▶ **ASSIGNMENT**:
Only these lines are needed: the first line of the entries below through the line with "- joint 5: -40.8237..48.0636", each returned exactly.

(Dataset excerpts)
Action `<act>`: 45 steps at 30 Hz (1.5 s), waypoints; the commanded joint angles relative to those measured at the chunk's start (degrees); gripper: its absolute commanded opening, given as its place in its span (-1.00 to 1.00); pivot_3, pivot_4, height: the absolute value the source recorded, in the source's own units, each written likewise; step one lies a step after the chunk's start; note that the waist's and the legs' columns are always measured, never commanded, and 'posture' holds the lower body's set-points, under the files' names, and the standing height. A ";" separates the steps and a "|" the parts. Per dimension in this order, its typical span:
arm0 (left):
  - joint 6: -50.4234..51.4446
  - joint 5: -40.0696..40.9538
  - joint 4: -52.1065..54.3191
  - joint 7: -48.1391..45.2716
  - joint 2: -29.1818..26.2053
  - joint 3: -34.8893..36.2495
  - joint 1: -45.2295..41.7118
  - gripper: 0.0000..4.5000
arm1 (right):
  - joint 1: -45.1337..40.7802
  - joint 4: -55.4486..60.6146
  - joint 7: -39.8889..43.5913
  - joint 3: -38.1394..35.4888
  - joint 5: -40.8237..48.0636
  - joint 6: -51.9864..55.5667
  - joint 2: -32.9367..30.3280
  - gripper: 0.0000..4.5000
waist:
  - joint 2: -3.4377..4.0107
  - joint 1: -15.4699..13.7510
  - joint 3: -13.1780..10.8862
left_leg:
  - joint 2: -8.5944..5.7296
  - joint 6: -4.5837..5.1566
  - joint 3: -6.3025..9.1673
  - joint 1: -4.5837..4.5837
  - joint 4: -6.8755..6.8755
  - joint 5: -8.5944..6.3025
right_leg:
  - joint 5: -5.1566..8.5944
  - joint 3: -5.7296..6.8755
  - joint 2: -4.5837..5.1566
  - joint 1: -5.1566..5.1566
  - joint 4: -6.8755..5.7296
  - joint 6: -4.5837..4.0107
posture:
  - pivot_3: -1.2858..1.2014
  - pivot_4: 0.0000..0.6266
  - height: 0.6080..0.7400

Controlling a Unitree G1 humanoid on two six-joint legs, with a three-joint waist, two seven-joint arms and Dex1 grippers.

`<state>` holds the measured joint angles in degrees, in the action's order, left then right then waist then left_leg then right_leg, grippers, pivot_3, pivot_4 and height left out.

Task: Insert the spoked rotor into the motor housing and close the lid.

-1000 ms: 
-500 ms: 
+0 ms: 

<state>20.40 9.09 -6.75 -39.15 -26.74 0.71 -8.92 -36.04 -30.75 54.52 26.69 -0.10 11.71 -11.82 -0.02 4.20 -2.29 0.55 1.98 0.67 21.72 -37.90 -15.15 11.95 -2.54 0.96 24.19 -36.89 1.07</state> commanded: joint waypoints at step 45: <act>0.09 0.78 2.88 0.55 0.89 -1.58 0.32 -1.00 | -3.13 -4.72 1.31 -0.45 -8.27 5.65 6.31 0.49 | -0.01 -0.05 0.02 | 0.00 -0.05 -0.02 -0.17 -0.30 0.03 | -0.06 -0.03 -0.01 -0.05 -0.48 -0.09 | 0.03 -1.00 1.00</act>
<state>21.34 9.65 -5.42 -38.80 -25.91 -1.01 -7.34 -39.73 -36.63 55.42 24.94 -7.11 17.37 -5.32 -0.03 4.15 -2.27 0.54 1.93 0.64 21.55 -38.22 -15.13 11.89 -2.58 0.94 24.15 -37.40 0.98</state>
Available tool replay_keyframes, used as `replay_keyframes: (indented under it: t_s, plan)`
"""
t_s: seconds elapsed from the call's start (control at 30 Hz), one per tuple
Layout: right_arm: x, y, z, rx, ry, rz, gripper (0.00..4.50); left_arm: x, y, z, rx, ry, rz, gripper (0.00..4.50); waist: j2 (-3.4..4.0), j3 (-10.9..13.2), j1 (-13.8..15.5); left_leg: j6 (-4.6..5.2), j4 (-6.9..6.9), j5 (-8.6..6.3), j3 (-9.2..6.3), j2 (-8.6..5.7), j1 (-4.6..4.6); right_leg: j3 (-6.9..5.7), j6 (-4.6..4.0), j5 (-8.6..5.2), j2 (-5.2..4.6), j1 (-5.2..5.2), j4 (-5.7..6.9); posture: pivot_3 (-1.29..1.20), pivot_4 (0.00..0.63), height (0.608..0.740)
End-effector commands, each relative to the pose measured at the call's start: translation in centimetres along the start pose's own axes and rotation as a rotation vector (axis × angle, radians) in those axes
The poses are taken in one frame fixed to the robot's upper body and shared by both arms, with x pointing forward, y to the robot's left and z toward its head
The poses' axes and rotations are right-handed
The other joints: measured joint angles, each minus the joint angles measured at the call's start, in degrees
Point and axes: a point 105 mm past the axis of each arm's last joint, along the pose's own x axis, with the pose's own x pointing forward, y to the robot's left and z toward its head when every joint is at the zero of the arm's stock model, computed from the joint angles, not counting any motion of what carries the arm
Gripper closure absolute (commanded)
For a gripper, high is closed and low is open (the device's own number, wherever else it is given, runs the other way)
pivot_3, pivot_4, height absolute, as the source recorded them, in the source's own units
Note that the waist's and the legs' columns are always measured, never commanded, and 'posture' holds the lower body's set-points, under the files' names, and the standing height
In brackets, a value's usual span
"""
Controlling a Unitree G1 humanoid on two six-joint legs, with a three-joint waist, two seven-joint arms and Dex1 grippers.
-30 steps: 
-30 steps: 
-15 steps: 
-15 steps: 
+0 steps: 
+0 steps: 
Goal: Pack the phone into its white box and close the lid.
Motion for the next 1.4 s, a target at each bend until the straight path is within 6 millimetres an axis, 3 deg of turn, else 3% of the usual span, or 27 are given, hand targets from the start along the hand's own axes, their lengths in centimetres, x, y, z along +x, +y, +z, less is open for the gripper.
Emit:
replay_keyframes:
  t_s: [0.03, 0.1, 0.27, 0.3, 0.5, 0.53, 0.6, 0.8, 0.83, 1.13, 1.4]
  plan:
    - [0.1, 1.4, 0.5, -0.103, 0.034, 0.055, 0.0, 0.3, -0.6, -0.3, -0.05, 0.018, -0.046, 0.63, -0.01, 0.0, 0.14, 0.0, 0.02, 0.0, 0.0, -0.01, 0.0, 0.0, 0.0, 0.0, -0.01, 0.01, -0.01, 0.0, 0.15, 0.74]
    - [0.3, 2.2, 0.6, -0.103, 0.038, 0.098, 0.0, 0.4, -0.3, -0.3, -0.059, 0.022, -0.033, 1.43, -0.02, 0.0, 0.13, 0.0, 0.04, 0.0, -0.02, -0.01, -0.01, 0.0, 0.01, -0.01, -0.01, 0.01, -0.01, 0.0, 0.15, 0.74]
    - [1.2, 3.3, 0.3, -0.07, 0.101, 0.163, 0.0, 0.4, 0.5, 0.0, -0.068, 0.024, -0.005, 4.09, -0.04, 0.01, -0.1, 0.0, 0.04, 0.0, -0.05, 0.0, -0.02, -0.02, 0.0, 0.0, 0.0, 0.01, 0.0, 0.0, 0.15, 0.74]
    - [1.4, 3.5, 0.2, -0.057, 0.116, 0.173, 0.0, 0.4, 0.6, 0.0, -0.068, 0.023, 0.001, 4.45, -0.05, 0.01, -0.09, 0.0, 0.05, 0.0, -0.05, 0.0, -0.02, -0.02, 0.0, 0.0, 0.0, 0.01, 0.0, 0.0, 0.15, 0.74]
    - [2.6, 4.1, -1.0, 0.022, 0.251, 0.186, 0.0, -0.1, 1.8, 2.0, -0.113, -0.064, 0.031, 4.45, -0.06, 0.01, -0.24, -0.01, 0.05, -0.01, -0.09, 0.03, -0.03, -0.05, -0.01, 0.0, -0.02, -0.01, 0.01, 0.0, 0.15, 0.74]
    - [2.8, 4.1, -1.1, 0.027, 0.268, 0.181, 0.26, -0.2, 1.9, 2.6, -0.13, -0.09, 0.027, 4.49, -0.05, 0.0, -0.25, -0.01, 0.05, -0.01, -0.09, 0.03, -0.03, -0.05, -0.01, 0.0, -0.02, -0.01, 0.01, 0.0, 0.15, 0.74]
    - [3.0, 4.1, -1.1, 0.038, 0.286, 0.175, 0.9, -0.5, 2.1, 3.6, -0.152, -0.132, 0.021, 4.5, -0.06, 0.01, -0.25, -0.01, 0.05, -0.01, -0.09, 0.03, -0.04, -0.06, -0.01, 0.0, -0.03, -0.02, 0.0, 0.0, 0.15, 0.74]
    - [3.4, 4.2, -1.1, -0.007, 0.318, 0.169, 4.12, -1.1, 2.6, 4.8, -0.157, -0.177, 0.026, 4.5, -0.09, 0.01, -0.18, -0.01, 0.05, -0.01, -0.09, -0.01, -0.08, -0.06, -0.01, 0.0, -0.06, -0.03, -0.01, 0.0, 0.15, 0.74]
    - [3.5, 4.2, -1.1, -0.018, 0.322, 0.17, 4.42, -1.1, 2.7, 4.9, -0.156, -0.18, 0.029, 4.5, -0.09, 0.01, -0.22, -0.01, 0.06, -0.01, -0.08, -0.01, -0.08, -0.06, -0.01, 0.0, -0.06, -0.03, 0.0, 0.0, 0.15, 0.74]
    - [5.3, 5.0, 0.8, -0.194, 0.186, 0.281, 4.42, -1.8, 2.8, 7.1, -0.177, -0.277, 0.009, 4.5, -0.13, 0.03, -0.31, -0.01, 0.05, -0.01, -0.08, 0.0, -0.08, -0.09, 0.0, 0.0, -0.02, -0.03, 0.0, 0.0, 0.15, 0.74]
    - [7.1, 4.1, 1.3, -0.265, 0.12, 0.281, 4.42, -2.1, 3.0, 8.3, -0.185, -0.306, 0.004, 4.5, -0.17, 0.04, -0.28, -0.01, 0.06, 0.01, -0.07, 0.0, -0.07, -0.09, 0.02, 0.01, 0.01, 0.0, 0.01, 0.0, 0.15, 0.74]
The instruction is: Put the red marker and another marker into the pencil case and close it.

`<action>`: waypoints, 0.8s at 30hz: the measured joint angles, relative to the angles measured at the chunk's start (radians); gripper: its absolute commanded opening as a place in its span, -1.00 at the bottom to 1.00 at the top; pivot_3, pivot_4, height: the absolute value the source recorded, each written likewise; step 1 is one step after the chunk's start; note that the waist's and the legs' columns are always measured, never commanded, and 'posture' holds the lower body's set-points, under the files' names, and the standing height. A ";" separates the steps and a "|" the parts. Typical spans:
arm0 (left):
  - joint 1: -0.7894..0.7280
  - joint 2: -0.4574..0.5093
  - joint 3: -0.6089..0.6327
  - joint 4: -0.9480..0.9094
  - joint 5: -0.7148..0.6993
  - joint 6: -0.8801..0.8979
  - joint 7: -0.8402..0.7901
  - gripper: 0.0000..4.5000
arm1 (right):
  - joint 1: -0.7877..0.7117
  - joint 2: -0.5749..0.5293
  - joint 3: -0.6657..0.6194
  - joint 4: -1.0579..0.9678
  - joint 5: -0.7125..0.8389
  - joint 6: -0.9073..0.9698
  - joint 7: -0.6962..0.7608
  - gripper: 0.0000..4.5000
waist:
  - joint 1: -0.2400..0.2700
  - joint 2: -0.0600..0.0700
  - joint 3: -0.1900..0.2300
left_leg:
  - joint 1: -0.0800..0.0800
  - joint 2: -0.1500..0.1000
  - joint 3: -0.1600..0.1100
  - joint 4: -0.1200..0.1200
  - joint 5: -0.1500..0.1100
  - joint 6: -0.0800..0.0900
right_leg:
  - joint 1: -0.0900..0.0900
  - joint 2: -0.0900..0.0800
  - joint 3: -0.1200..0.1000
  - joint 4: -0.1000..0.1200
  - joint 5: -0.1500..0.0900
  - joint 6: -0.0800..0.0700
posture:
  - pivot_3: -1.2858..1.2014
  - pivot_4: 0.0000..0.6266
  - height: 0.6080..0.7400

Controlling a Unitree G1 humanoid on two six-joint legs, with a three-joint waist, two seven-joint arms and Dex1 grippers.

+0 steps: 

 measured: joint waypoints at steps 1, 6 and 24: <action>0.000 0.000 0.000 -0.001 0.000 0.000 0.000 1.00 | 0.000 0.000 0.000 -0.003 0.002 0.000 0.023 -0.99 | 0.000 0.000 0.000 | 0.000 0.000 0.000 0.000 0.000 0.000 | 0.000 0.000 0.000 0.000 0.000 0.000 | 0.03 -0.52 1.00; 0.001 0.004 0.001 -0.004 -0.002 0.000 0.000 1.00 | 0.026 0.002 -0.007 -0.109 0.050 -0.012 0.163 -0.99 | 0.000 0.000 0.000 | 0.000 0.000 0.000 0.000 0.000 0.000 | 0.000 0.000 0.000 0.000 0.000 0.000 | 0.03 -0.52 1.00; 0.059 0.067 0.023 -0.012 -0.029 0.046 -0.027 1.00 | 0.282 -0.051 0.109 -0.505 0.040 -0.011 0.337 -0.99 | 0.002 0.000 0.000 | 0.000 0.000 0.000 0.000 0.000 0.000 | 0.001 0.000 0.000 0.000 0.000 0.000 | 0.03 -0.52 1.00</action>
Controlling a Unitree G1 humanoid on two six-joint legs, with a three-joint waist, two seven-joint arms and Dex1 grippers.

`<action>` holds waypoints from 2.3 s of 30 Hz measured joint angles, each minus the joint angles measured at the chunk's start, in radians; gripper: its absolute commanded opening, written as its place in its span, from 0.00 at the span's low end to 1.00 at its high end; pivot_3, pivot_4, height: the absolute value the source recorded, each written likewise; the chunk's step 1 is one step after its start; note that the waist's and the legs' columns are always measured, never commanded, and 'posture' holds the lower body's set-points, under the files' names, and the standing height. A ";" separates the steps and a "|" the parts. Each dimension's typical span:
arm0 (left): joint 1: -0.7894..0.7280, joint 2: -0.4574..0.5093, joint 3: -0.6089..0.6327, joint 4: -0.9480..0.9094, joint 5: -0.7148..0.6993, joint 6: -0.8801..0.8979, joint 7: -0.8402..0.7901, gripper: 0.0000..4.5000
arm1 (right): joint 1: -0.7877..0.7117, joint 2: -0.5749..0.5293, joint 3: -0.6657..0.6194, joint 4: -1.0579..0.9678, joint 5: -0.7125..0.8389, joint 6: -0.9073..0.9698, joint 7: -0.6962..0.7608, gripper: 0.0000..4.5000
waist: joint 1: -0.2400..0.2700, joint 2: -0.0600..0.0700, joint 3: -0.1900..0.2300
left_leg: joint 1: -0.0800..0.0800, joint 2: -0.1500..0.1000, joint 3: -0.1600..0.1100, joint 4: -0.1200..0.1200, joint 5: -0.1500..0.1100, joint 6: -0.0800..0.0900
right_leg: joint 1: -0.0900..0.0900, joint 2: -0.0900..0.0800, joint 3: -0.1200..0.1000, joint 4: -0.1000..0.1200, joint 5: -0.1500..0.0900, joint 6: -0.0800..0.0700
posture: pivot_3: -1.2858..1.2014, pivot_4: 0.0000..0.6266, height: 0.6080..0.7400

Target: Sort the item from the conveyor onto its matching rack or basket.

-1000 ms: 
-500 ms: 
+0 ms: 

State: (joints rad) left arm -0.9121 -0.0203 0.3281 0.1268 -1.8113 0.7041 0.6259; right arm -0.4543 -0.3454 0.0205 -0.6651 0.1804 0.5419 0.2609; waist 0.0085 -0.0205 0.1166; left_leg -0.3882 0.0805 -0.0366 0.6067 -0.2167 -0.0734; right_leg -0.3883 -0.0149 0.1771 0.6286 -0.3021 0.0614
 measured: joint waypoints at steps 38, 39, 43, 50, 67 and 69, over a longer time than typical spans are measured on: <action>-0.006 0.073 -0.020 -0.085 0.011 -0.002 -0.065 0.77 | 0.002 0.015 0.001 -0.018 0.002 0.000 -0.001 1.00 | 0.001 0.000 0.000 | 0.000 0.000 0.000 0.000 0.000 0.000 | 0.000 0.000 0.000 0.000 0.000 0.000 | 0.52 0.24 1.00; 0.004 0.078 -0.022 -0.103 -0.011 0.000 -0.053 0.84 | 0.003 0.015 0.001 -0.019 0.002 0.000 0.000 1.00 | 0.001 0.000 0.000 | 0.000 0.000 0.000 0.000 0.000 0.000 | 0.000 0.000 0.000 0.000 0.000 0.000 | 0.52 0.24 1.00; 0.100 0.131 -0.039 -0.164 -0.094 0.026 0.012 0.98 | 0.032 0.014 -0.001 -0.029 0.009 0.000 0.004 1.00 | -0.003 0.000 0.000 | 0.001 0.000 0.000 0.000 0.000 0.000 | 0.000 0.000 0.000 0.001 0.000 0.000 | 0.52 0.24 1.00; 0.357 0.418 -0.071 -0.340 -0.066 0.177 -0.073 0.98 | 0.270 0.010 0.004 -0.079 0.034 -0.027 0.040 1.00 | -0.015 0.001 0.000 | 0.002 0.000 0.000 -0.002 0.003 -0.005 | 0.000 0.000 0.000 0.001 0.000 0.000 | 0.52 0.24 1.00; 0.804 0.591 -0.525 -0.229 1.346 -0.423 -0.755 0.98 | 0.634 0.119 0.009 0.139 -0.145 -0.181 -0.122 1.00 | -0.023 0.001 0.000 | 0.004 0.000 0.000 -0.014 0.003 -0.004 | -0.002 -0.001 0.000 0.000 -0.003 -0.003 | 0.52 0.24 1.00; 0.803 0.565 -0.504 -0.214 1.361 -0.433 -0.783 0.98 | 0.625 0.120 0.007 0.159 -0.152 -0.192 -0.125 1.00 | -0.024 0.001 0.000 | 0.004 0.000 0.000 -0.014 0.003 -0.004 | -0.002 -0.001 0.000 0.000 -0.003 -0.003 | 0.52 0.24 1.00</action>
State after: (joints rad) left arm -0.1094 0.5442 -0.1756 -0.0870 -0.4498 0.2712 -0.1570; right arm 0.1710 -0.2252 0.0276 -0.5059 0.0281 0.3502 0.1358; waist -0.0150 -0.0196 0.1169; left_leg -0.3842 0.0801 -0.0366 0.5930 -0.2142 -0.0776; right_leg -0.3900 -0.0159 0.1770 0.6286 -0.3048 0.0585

▶ **OUTPUT**:
Action `<act>`: 45 steps at 30 Hz (1.5 s), waypoints; the commanded joint angles relative to those measured at the chunk's start (degrees); gripper: its absolute commanded opening, given as its place in its span (-1.00 to 1.00); pivot_3, pivot_4, height: the absolute value the source recorded, in the source's own units, each written likewise; step one lies a step after the chunk's start; note that the waist's and the legs' columns are always measured, never commanded, and 'posture' holds the lower body's set-points, under the files' names, and the standing height. A ";" separates the steps and a "|" the parts. Per dimension in this order, its typical span:
arm0 (left):
  - joint 6: -50.4234..51.4446
  - joint 5: -40.0696..40.9538
  - joint 4: -52.1065..54.3191
  - joint 7: -48.1391..45.2716
  - joint 2: -29.1818..26.2053
  - joint 3: -34.8893..36.2495
  - joint 1: -45.2295..41.7118
  - gripper: 0.0000..4.5000
arm1 (right):
  - joint 1: -45.1337..40.7802
  - joint 4: -55.4486..60.6146
  - joint 7: -39.8889..43.5913
  - joint 3: -38.1394..35.4888
  - joint 5: -40.8237..48.0636

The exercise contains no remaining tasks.